Reproduce the listing in its entirety. Do not reproduce the pictures.

* _GIVEN MATERIAL_:
======

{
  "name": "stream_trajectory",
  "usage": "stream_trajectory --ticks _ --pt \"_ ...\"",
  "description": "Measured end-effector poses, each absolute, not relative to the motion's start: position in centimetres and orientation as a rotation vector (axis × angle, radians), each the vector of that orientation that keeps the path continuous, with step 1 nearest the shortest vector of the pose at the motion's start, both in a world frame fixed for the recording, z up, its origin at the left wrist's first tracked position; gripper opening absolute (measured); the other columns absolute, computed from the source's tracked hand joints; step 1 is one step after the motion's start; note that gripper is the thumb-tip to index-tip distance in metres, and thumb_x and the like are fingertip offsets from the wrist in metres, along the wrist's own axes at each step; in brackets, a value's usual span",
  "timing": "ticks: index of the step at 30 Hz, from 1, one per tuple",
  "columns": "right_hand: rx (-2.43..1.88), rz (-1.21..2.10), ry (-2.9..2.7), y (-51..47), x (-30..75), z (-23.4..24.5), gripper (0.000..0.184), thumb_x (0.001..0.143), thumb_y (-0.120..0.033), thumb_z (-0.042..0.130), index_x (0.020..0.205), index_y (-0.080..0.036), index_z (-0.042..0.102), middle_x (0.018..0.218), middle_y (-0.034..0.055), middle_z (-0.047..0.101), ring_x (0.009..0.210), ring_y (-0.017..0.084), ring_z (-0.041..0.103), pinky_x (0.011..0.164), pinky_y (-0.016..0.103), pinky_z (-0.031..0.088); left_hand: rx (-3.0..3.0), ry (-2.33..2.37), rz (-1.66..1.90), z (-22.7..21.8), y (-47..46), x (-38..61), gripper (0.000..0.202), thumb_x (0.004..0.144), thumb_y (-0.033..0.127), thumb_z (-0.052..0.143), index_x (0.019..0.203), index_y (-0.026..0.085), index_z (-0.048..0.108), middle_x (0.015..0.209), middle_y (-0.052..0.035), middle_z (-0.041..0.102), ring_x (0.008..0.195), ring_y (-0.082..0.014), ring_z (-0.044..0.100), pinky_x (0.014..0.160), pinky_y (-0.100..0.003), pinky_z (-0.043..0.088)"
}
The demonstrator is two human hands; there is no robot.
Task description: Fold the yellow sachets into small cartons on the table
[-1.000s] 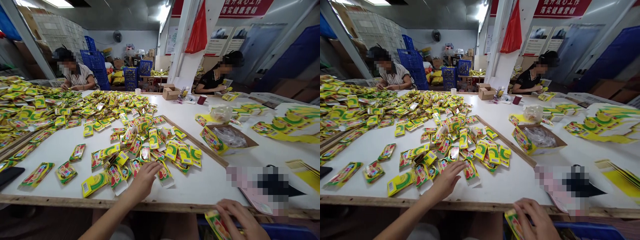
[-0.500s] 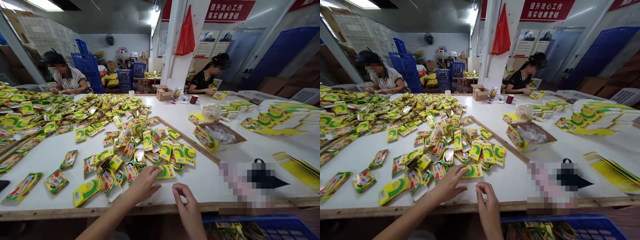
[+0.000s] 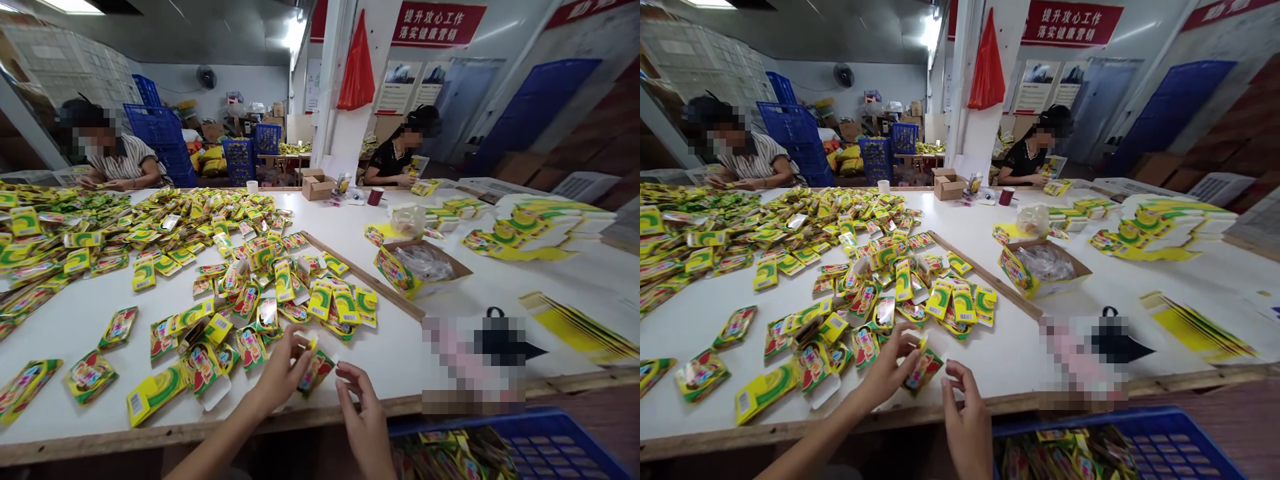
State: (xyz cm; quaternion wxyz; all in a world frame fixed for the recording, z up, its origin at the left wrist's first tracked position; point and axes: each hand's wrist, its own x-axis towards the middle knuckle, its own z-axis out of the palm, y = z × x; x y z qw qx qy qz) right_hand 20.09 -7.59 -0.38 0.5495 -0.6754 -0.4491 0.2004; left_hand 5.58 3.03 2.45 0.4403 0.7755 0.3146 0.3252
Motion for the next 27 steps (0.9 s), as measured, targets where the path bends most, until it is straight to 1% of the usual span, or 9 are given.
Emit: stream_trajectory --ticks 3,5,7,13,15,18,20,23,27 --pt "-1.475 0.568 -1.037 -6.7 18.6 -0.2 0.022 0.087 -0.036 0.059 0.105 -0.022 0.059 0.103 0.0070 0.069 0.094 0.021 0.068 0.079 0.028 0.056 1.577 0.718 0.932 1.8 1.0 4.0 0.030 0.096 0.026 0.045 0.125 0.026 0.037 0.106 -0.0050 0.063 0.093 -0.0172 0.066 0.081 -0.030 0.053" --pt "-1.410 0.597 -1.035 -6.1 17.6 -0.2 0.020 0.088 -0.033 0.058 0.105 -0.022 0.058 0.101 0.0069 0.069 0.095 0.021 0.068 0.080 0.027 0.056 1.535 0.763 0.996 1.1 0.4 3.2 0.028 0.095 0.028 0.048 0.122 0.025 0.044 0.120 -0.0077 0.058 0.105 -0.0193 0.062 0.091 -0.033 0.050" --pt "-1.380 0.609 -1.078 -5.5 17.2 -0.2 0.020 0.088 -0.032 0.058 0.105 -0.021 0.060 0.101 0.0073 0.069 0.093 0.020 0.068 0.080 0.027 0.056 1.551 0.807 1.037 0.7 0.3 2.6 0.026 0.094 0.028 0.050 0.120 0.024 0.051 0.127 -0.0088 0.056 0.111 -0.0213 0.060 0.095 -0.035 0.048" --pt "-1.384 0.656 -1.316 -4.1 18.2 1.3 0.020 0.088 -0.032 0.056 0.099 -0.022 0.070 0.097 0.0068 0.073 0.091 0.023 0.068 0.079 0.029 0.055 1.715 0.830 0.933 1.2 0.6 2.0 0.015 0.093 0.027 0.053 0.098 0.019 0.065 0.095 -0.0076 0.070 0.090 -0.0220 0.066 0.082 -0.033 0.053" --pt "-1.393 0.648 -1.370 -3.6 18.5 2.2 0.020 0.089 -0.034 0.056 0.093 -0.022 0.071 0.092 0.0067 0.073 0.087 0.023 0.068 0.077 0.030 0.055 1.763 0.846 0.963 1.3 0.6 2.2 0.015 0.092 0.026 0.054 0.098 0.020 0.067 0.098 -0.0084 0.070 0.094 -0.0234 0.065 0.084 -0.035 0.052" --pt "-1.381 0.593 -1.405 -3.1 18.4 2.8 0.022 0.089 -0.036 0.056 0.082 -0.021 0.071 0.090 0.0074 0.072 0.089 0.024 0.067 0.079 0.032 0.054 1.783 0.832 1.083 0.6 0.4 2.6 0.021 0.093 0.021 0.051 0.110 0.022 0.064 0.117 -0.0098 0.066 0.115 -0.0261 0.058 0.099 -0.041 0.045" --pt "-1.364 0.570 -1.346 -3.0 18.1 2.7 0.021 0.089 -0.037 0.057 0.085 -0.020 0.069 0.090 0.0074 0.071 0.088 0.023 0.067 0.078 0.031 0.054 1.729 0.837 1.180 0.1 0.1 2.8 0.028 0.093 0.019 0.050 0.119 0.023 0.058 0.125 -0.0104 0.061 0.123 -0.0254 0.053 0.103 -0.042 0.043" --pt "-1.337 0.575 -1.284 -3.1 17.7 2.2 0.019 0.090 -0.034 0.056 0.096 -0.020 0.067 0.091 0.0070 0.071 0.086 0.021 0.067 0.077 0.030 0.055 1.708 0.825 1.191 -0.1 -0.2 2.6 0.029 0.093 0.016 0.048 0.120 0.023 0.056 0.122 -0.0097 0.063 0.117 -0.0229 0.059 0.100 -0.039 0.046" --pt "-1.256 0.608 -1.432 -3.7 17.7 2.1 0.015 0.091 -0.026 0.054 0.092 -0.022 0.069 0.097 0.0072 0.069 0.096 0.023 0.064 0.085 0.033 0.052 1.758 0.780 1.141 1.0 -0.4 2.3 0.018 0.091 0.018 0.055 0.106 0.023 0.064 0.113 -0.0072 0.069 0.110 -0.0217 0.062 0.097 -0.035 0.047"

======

* _FINISHED TASK_:
{
  "name": "stream_trajectory",
  "usage": "stream_trajectory --ticks _ --pt \"_ ...\"",
  "description": "Measured end-effector poses, each absolute, not relative to the motion's start: position in centimetres and orientation as a rotation vector (axis × angle, radians), each the vector of that orientation that keeps the path continuous, with step 1 nearest the shortest vector of the pose at the motion's start, both in a world frame fixed for the recording, z up, its origin at the left wrist's first tracked position; gripper opening absolute (measured); the other columns absolute, computed from the source's tracked hand joints; step 1 is one step after the motion's start; note that gripper is the thumb-tip to index-tip distance in metres, and thumb_x and the like are fingertip offsets from the wrist in metres, along the wrist's own axes at each step; in brackets, a value's usual span",
  "timing": "ticks: index of the step at 30 Hz, from 1, one per tuple",
  "columns": "right_hand: rx (-2.43..1.88), rz (-1.21..2.10), ry (-2.9..2.7), y (-51..47), x (-30..75), z (-23.4..24.5), gripper (0.000..0.184), thumb_x (0.001..0.143), thumb_y (-0.120..0.033), thumb_z (-0.042..0.130), index_x (0.020..0.205), index_y (-0.080..0.036), index_z (-0.042..0.102), middle_x (0.018..0.218), middle_y (-0.034..0.055), middle_z (-0.047..0.101), ring_x (0.009..0.210), ring_y (-0.017..0.084), ring_z (-0.041..0.103), pinky_x (0.011..0.164), pinky_y (-0.016..0.103), pinky_z (-0.031..0.088); left_hand: rx (-3.0..3.0), ry (-2.33..2.37), rz (-1.66..1.90), z (-22.7..21.8), y (-47..46), x (-38..61), gripper (0.000..0.202), thumb_x (0.004..0.144), thumb_y (-0.033..0.127), thumb_z (-0.052..0.143), index_x (0.019..0.203), index_y (-0.026..0.085), index_z (-0.048..0.108), middle_x (0.015..0.209), middle_y (-0.052..0.035), middle_z (-0.041..0.102), ring_x (0.008..0.195), ring_y (-0.082..0.014), ring_z (-0.044..0.100), pinky_x (0.014..0.160), pinky_y (-0.100..0.003), pinky_z (-0.043..0.088)"
}
The demonstrator is two human hands; there is no robot.
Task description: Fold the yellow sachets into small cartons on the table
[-1.000s] 
[-0.500s] 
[+0.000s] 
State: (xyz cm; quaternion wxyz; all in a world frame fixed for the recording, z up, its origin at the left wrist's first tracked position; point and axes: each hand's wrist, its own x-axis towards the middle knuckle, its own z-axis out of the palm, y = z × x; x y z qw qx qy qz) right_hand 20.09 -7.59 -0.38 0.5495 -0.6754 -0.4491 0.2004; left_hand 5.58 3.03 2.45 0.4403 0.7755 0.3146 0.3252
Motion for the next 27 steps (0.9 s), as measured, targets where the path bends most, until it is straight to 1% of the usual span, or 9 are given.
Emit: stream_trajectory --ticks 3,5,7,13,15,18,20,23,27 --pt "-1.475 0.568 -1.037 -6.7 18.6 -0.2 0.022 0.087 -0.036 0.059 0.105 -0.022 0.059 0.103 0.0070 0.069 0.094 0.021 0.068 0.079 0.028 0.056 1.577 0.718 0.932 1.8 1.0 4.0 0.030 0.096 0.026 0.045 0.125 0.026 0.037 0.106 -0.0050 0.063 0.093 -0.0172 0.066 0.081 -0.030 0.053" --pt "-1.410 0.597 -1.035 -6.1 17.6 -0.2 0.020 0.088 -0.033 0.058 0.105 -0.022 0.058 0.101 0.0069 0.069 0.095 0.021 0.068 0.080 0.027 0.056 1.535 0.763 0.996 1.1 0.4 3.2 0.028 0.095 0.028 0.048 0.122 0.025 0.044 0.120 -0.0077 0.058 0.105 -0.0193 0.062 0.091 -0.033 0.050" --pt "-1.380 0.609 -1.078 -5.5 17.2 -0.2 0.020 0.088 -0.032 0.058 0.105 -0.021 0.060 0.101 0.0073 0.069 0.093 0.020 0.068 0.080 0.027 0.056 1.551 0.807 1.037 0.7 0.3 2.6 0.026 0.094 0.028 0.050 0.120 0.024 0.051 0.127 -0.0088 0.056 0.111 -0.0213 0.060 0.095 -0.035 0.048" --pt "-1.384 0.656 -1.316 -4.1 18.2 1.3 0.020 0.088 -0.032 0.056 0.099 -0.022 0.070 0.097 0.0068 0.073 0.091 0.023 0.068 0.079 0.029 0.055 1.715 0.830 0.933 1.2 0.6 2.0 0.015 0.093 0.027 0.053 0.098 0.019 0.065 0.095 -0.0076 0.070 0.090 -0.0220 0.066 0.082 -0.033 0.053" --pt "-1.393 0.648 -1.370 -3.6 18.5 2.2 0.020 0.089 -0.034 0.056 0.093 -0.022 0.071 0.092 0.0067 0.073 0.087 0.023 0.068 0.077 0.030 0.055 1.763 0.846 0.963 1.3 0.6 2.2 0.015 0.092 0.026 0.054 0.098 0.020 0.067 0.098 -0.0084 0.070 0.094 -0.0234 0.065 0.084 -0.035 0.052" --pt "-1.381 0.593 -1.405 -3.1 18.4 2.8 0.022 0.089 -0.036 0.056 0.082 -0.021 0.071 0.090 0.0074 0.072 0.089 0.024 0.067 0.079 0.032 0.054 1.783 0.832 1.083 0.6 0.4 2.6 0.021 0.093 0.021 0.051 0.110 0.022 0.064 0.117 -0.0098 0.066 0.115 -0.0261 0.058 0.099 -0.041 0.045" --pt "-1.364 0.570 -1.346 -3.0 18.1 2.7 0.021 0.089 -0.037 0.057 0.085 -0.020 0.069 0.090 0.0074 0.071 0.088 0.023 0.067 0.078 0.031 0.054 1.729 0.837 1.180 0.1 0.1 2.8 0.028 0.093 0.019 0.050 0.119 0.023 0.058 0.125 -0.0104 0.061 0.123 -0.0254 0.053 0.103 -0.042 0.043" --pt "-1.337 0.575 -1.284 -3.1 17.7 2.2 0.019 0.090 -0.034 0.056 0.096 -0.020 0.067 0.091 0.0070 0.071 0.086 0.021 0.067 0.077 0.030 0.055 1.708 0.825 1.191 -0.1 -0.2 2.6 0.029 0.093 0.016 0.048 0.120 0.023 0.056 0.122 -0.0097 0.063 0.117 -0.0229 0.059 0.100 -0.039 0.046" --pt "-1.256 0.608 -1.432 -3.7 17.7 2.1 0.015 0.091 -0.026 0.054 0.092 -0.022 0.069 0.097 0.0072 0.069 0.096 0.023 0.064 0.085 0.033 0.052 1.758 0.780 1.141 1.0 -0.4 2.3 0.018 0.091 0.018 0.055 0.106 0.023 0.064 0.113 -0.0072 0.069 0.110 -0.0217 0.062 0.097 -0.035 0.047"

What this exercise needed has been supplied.